Twitter Facebook
Off West End About Us Theatre Listings Adopt a playwright Whats On Links Sponsors
      


A monthly opinion piece by NICHOLAS DE JONGH

For nearly twenty years Nicholas de Jongh was the chief theatre critic of the Evening Standard, where his views and reviews, whether you liked or deplored them, were regarded as unmissable- enjoyed for their barbed wit, their passionate engagement and refusal to tow polite or conventional lines. Now he has accepted our offer to speak his mind once a month and to stir up controversy on whatever theatre issues of the day (or night) provoke him.

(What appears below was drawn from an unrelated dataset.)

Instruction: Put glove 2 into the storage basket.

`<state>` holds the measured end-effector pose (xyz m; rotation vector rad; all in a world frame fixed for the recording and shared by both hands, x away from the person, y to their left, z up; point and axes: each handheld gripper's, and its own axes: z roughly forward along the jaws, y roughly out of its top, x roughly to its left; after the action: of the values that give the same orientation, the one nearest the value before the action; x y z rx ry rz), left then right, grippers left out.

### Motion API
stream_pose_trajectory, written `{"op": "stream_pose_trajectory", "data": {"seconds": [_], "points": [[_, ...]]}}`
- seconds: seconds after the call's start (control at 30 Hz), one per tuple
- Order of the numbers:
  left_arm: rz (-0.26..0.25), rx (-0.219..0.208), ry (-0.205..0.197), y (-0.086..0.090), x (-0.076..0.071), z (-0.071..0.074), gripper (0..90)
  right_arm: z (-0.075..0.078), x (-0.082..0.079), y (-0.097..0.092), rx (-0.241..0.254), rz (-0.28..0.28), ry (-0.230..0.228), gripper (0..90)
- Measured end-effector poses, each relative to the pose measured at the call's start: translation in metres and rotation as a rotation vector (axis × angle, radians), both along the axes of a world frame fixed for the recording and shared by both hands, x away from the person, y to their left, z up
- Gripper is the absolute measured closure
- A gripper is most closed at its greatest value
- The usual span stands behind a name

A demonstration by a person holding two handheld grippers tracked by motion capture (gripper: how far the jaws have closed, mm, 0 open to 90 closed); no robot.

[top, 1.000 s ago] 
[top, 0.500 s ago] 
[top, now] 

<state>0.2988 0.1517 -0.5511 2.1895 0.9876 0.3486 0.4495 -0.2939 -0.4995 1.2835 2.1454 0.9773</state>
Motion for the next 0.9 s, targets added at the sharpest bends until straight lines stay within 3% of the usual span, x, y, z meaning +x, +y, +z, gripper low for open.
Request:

Chief theatre critic of the Evening Standard from 1991 to 2009 and previously arts correspondent and deputy theatre critic for The Guardian, Nicholas de Jongh contributed a dialogue on Aids and theatre censorship in 1990 to Max Stafford Clark's season of one act plays on topical issues. But he made his proper debut as a playwright in 2008 with the Finborough Theatre's staging of Plague Over England, which dealt with the gay witch-hunts of the 1950s in which John Gielgud was caught up. Greeted with a welter of enthusiastic four star reviews the play reappeared in a recast version in the West End at the Duchess the following year. Nicholas was then commissioned to write a screen version and has since had dramatised readings at the Finborough's 2010 and 2011 Vibrant season of new plays - To Keep the Ghost awake and There Goes my Future. He has also written two books, Not in Front of the Audience (1992), a study of the depiction of homosexuality in English drama, and Politics, Pruderies and Perversions (2000), a history of British theatrical censorship which won a Society of Theatre Research prize.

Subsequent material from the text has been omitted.